Varsity buying, closing bar

The University of Otago is in the process of buying the Gardens Tavern and will close the popular student bar.

The decision has left the students trying to keep it open distraught.

"I was pretty gutted, pretty distraught when I heard. My flatmates were almost in tears, and I was not far from tears myself," Blake Luff told the Otago Daily Times yesterday.

He and flatmates Nathan Parker and Tom McKnight launched a campaign this week to try to convince 2000 students to invest $2500 each so a company could be set up and a loan raised to buy the drinking hole.

"The Gardies" has been a student institution since it opened in the 1960s.

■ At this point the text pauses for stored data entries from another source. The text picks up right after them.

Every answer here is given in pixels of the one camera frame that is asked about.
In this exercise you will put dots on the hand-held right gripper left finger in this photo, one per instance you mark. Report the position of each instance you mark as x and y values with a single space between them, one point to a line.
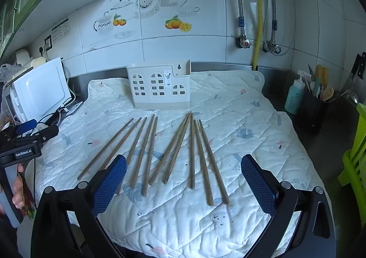
110 186

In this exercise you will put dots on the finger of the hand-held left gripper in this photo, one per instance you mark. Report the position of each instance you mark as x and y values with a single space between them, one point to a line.
26 127
47 132

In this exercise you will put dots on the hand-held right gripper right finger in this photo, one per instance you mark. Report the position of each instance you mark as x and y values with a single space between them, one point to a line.
258 186

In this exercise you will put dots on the group of wooden chopsticks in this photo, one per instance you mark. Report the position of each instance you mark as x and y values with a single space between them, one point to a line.
148 155

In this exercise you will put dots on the white plastic utensil holder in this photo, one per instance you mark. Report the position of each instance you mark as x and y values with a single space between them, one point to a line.
155 86

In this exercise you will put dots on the person's left hand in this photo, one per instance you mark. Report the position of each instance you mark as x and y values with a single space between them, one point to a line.
18 195

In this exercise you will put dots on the white power adapter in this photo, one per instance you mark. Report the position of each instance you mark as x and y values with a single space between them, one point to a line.
41 127

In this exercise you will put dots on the white power strip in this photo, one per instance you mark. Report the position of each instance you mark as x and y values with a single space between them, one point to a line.
75 108

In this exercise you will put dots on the white microwave oven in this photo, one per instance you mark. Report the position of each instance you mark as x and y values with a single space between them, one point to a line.
43 89

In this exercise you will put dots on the white quilted printed blanket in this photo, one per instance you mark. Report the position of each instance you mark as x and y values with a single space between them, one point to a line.
243 138

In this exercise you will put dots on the clear plastic bag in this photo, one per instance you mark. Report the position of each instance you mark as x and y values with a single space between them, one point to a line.
8 72

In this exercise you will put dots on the pale foam block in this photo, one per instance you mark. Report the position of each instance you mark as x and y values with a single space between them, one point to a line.
37 61

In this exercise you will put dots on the black utensil pot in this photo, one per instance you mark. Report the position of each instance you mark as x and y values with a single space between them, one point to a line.
311 112

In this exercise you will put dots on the teal plastic bottle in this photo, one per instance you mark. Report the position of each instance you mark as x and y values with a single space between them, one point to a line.
294 98

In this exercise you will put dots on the green plastic rack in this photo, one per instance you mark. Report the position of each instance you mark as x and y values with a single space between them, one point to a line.
356 155

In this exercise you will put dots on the pale plastic spoon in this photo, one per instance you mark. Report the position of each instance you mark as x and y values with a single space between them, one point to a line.
314 88

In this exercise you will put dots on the wooden spoon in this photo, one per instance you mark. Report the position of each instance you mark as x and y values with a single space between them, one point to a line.
328 93

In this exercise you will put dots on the yellow spatula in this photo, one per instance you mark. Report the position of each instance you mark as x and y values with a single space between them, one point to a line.
322 76

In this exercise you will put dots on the metal water valve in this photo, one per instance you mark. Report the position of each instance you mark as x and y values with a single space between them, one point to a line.
275 48

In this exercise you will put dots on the metal valve with red mark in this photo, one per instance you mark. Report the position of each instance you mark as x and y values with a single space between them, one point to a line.
244 43

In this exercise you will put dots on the wall power socket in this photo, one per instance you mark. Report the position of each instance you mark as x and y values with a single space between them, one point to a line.
48 42

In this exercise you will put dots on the black and white wall label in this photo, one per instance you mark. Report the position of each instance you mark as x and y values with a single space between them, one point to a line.
61 29

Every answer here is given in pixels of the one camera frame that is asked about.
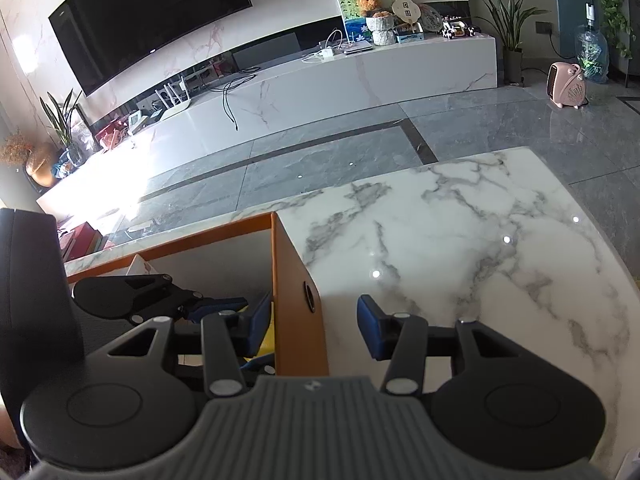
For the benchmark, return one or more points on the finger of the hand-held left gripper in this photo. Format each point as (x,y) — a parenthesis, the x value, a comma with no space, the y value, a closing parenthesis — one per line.
(220,305)
(260,362)

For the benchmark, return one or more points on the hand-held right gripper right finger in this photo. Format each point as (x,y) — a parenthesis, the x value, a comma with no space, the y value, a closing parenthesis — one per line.
(367,330)

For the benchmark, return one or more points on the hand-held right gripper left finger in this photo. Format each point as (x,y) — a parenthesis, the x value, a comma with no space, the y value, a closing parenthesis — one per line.
(260,327)

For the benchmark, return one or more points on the small gold cardboard box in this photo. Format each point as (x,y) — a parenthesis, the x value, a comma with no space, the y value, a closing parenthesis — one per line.
(268,345)

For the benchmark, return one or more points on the orange cardboard box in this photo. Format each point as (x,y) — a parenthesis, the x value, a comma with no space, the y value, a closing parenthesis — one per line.
(295,320)

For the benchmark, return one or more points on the red gift boxes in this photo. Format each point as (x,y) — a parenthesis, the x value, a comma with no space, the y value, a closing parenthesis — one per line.
(85,240)

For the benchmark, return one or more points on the golden round vase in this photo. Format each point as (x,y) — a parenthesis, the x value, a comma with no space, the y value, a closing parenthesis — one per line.
(41,167)

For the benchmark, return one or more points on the dried flower bunch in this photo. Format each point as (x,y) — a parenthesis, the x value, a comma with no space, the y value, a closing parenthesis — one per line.
(15,150)

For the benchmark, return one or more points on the green plant in vase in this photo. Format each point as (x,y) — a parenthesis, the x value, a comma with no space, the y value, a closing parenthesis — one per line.
(65,125)

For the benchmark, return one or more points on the pink gift boxes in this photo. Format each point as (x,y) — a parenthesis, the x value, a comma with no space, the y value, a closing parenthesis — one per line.
(111,135)

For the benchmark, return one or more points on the white wifi router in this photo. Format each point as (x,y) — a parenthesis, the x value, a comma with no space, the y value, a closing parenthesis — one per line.
(175,102)

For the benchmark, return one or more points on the white marble television cabinet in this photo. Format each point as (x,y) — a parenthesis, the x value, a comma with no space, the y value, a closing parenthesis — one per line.
(350,82)

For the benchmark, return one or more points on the black soundbar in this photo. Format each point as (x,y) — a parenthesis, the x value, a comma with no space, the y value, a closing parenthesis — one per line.
(265,51)

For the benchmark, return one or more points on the white charger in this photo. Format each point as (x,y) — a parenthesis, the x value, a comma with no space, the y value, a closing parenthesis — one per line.
(327,54)

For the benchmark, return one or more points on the grey laptop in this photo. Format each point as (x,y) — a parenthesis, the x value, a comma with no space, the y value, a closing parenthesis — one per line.
(357,48)

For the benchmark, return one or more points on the blue green painting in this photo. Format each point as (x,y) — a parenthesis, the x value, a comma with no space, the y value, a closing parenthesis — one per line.
(350,22)

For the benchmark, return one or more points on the black white cow figurine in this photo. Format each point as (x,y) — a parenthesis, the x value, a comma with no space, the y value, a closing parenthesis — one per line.
(457,29)

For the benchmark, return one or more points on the pink fan heater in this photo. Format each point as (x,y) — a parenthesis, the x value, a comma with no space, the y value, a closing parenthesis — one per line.
(567,85)

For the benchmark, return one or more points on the decorative plate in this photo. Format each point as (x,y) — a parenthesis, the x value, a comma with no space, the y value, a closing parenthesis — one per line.
(430,19)

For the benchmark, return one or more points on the round paper fan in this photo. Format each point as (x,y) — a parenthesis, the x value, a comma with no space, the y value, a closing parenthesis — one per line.
(405,7)

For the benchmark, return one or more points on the brown teddy bear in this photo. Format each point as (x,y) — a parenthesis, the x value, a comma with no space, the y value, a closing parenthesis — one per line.
(371,4)

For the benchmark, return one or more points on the tall leafy potted plant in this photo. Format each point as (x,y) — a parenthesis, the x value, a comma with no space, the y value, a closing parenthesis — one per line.
(510,25)

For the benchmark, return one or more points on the blue water jug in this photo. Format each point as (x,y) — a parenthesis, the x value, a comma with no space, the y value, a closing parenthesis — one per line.
(592,50)

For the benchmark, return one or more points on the trailing ivy plant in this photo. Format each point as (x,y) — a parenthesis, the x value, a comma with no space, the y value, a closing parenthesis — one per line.
(612,0)

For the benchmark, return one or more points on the black wall television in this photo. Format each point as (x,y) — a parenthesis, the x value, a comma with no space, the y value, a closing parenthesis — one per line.
(150,20)

Mr Luff said the response to the campaign to keep the tradition alive had been overwhelming.

"My phone was going non-stop all day and I had emails from Auckland, south. From the number of people who were wanting to commit, I think it would have been realistic to get 200 investors.

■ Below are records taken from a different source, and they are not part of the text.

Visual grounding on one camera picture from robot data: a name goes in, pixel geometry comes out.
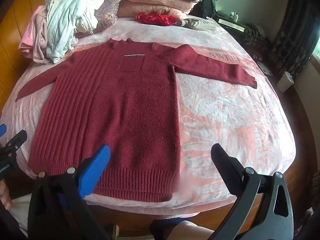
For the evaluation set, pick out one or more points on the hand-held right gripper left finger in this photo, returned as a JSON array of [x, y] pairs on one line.
[[100, 160]]

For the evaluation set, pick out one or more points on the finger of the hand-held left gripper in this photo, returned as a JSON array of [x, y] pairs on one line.
[[2, 130], [16, 141]]

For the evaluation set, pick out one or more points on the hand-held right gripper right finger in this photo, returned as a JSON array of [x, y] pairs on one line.
[[221, 158]]

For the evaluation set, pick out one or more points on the maroon knit sweater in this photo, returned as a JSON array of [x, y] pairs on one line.
[[120, 110]]

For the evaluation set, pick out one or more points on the pile of light-coloured clothes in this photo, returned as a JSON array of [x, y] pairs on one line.
[[62, 30]]

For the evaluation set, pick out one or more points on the person's left hand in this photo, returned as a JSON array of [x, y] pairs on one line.
[[5, 195]]

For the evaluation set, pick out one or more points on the pink leaf-print blanket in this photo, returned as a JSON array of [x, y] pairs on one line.
[[225, 120]]

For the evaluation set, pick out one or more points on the person's left leg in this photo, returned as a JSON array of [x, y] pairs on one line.
[[21, 212]]

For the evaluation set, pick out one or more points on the person's leg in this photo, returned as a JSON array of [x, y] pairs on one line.
[[21, 212], [200, 232]]

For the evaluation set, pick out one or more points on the person's right leg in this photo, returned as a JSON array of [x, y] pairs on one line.
[[200, 232]]

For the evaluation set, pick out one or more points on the pink garment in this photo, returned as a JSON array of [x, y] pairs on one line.
[[35, 37]]

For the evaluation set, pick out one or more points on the white waste bin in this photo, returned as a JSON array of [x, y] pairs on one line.
[[285, 81]]

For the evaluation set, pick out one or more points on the dark plaid cloth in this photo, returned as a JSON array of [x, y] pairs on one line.
[[253, 33]]

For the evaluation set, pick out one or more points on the beige folded cloth item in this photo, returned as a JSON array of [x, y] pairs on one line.
[[200, 24]]

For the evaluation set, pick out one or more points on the small white bottle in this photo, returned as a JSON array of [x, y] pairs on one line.
[[236, 17]]

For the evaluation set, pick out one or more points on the cream zippered garment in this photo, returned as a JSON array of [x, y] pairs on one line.
[[87, 15]]

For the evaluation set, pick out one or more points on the purple patterned pillow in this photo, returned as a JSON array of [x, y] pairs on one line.
[[107, 15]]

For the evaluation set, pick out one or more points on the dark floral curtain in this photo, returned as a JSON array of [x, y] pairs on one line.
[[292, 30]]

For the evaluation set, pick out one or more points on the red cloth item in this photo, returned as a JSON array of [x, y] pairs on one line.
[[155, 18]]

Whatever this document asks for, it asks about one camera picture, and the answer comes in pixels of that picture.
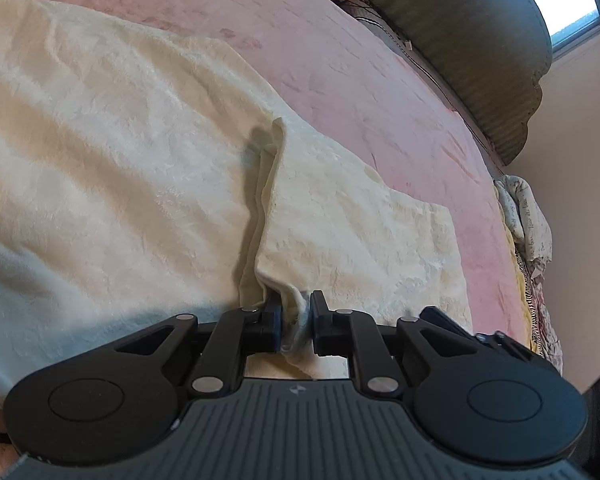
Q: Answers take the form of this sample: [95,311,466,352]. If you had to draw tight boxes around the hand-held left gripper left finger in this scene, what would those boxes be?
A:
[114,292,284,402]

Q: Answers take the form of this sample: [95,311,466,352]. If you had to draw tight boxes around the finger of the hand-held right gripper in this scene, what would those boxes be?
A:
[419,306,564,377]

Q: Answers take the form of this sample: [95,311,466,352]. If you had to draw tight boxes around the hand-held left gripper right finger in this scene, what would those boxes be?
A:
[309,290,482,402]

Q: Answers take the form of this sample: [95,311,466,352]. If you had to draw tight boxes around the cream fluffy blanket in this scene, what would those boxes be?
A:
[0,0,474,402]

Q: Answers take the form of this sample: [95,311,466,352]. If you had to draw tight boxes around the yellow quilt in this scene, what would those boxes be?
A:
[506,245,565,370]

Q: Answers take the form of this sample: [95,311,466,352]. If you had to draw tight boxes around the crumpled patterned white cloth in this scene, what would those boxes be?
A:
[493,173,554,278]

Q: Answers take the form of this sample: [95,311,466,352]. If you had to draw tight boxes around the pink printed blanket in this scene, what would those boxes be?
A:
[0,0,537,480]

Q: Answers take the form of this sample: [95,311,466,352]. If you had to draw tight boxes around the olive striped headboard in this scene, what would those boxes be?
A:
[324,0,554,167]

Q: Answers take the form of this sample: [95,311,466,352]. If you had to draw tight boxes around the window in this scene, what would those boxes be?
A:
[471,0,600,62]

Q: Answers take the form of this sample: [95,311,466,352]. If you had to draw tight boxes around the black cable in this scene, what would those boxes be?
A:
[329,0,415,52]

"But that dream ended yesterday when the university issued a two-paragraph media release saying it had made an offer last week to buy the tavern and the offer had been accepted.

There were "certain conditions" attached to the sale which had not yet been resolved, the statement said.

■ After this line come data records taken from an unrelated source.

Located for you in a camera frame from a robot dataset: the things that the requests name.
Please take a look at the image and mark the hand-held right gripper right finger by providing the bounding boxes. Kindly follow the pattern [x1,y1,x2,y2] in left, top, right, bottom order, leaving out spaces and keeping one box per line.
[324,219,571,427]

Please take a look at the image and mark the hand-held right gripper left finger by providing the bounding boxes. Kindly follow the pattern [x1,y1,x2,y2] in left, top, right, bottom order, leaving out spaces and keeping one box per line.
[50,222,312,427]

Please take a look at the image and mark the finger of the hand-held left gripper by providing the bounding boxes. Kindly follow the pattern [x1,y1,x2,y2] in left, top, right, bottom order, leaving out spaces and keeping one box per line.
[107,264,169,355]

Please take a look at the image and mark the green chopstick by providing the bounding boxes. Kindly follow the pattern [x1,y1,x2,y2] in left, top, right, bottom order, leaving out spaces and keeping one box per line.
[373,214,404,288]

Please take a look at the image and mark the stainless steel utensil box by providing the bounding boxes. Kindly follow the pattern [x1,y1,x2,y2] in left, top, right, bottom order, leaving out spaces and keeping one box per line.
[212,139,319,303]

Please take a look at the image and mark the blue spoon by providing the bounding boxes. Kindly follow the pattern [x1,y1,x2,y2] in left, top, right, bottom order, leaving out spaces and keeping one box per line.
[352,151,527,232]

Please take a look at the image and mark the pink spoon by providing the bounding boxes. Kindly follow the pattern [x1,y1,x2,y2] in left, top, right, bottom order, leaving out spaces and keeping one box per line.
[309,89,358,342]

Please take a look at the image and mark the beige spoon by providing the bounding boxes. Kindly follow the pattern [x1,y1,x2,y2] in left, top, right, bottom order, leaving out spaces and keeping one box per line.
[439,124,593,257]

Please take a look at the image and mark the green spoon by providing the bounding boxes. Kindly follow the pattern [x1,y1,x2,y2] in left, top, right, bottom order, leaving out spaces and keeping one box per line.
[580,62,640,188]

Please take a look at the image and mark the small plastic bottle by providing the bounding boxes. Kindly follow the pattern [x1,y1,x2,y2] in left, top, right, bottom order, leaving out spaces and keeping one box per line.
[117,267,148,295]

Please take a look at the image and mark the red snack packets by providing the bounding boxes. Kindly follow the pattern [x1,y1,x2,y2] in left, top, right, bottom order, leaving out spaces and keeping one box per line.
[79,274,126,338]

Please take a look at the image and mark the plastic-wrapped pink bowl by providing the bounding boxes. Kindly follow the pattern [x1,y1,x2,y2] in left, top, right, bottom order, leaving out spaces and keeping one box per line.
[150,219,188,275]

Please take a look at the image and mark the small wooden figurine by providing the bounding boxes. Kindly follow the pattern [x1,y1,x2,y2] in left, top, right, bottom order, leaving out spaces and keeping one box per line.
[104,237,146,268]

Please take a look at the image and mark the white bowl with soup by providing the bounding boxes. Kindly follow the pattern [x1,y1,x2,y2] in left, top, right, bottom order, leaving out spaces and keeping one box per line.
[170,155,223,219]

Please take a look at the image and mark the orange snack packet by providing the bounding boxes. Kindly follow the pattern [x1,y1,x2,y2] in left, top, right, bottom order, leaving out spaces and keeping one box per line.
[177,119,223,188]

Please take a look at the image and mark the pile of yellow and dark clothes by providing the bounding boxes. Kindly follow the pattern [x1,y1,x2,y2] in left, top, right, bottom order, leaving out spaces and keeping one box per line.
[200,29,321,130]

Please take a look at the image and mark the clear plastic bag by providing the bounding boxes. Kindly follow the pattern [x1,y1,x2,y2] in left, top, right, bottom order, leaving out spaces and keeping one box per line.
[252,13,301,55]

Assuming the sale was confirmed, several alternative uses for the building and grounds would be considered before a recommendation was made to the university council, the release said.

When contacted, university head of communications Megan McPherson said the substance of the conditions was commercially sensitive.

She confirmed the alternative uses the university were considering did not include keeping the premises open as a bar.

The 2080sq m tavern site in Castle St, near the Dunedin Botanic Garden, has a rateable value of $1.025 million.

It is understood the university may have paid $1.5 million for the property, but Ms McPherson would not confirm that, saying the price was confidential.

The tavern is owned by Gardies Ltd.

Majority shareholder Peter Innes-Jones could not be reached for comment last night.

In March last year, the university bought the Bowling Green Hotel in Frederick St to convert into teaching and research spaces for the medical school.

Mr Luff said he and his friends would be organising a "last hurrah" event.

"We'll definitely be doing something ... to mourn the loss of a close friend."